E tudo acontece aqui, neste bairro, bairrista, típico, singular, o Bairro de Alfama.

Nas ruas ouve-se o fado, cheira a comida, vê-se gentes, os locais e estrangeiros, sente-se o bairrismo, as ruelas calcetadas, os paralelepípedos, os varandins enfeitados com flores e roupa estendida, a Ginjinha, e 12 palcos.

Nos dias 28 e 29 de setembro, sexta-feira e sábado das 18h até cerca das 2h da manhã, estes dois dias foram repletos de bom fado.
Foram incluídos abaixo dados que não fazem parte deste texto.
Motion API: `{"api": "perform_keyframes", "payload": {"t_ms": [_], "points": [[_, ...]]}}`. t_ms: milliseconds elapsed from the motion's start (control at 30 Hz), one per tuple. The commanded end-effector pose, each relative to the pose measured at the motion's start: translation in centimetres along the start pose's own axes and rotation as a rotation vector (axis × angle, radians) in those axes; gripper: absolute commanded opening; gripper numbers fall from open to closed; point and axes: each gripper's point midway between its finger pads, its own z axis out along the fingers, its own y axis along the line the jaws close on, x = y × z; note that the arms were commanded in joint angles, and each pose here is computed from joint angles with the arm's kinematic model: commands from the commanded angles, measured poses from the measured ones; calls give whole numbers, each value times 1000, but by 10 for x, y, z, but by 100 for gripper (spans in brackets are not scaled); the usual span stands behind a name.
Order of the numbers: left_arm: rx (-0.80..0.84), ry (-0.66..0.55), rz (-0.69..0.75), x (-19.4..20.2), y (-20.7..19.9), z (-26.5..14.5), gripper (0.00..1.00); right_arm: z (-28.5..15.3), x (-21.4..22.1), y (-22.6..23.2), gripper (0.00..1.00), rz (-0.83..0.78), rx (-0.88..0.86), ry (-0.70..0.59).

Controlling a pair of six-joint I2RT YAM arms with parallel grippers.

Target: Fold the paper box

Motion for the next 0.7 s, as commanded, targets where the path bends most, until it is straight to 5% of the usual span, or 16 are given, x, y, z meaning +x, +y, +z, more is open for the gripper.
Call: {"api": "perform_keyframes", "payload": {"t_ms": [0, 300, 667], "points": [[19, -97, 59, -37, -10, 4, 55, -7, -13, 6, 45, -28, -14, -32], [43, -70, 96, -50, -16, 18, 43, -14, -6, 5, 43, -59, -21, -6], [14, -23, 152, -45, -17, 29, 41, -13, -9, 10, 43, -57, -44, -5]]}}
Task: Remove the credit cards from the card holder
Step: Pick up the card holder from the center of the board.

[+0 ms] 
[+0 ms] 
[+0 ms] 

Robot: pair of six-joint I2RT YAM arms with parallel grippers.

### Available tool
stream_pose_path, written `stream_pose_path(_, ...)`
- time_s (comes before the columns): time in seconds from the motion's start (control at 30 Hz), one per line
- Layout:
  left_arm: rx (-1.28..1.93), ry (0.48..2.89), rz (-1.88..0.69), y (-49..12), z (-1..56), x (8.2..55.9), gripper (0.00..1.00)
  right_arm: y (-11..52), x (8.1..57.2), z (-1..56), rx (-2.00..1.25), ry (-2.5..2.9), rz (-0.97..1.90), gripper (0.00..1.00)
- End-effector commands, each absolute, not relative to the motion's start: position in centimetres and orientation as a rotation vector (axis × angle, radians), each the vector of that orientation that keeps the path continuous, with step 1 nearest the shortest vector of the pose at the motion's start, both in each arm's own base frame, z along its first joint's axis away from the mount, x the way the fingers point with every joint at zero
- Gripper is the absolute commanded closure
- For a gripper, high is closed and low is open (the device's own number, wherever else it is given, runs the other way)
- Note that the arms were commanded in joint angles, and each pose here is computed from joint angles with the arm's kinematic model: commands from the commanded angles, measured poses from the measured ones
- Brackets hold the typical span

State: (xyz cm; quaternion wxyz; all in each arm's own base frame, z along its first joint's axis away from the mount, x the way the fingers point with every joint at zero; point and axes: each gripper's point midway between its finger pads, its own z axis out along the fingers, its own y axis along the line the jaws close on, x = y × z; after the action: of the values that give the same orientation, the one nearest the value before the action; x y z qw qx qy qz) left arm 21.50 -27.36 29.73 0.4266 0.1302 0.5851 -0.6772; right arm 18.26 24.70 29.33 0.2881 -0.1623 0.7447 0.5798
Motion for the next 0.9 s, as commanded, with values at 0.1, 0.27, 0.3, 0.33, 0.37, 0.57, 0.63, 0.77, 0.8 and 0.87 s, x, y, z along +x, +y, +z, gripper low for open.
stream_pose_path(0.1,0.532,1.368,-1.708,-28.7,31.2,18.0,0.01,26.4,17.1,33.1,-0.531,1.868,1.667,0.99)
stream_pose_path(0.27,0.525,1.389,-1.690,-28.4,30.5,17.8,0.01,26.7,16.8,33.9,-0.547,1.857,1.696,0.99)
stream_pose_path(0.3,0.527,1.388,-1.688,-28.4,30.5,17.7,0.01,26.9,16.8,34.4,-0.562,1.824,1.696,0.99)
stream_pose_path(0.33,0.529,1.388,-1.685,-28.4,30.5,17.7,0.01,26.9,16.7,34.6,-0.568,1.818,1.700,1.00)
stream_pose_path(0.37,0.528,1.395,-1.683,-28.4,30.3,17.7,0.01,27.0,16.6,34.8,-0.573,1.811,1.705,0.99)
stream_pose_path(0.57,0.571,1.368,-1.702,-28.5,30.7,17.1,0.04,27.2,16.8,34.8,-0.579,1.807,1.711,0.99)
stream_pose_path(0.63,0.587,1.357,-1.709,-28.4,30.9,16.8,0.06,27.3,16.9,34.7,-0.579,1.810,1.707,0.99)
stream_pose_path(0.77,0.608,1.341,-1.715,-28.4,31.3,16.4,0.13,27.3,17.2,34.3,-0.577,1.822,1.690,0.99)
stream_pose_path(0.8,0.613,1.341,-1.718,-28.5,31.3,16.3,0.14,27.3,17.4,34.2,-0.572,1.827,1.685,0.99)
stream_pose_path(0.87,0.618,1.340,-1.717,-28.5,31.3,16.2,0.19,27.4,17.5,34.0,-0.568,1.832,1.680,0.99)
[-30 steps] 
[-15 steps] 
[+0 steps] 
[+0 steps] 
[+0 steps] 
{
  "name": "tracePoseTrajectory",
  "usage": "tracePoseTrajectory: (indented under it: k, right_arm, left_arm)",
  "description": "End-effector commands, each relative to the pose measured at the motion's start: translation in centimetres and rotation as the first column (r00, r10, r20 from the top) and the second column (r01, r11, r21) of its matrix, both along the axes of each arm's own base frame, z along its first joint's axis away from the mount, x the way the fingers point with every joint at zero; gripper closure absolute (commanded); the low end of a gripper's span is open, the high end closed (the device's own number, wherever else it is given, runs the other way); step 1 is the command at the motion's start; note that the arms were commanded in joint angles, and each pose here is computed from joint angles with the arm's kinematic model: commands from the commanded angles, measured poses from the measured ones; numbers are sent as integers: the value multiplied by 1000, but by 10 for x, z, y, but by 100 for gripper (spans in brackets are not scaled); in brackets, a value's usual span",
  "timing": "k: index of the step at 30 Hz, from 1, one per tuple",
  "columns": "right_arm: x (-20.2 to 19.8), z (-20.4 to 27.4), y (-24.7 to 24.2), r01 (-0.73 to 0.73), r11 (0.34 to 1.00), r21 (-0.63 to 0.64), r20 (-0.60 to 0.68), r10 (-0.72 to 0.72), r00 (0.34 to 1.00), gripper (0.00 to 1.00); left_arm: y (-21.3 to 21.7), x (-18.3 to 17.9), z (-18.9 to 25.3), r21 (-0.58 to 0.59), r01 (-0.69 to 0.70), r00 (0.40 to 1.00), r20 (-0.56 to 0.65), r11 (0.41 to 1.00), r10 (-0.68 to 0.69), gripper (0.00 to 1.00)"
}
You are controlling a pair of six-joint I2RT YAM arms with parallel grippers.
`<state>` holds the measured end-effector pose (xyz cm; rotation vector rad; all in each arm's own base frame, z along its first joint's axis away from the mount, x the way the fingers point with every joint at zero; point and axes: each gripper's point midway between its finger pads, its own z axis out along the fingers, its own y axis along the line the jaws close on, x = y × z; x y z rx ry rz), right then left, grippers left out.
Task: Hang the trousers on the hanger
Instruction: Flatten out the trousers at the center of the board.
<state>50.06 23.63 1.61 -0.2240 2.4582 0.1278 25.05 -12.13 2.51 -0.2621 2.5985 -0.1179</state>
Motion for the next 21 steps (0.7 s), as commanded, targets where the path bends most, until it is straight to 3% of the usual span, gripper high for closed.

Se a música é rainha aqui o fado é rei.

No Palco Santa Casa, frente ao estuário do rio Tejo (Terminal de Cruzeiros de Lisboa) ouvimos Maria Emília, Paulo de Carvalho, Dulce Pontes, António Pinto Basto, Alexandra e Raquel Tavares.

Os outros palcos: Rooftop (Terminal de Cruzeiros de Lisboa), Museu do Fado (Restaurante), Museu do Fado (Largo do Chafariz de dentro), Palco Amália (Auditório Abreu Advogados), Palco Santa Maria Maior (Grupo Sportivo Adicence), Palco Casa Ermelinda Freitas (Escadinhas de São Miguel), Igreja de São Miguel, Fado à Janela (Largo de São Miguel), Sociedade Boa União, Palco EDP (C. C. Dr. Magalhães Lima) e Igreja de Santo Estevão.

É entre estes palcos que calcorreiam os fãs, curiosos, turistas, apreciadores e admiradores, muitos ficam à porta, a lotação esgota, mas também é isso que dá aquela vontade de ir, ir mais cedo, e não perder pitada, porque alguns nomes são conhecidos, mas aqueles que não o são, são de igual forma maravilhosos de ouvir.

O Fado é fado e é nosso, é cultura, é património, é português!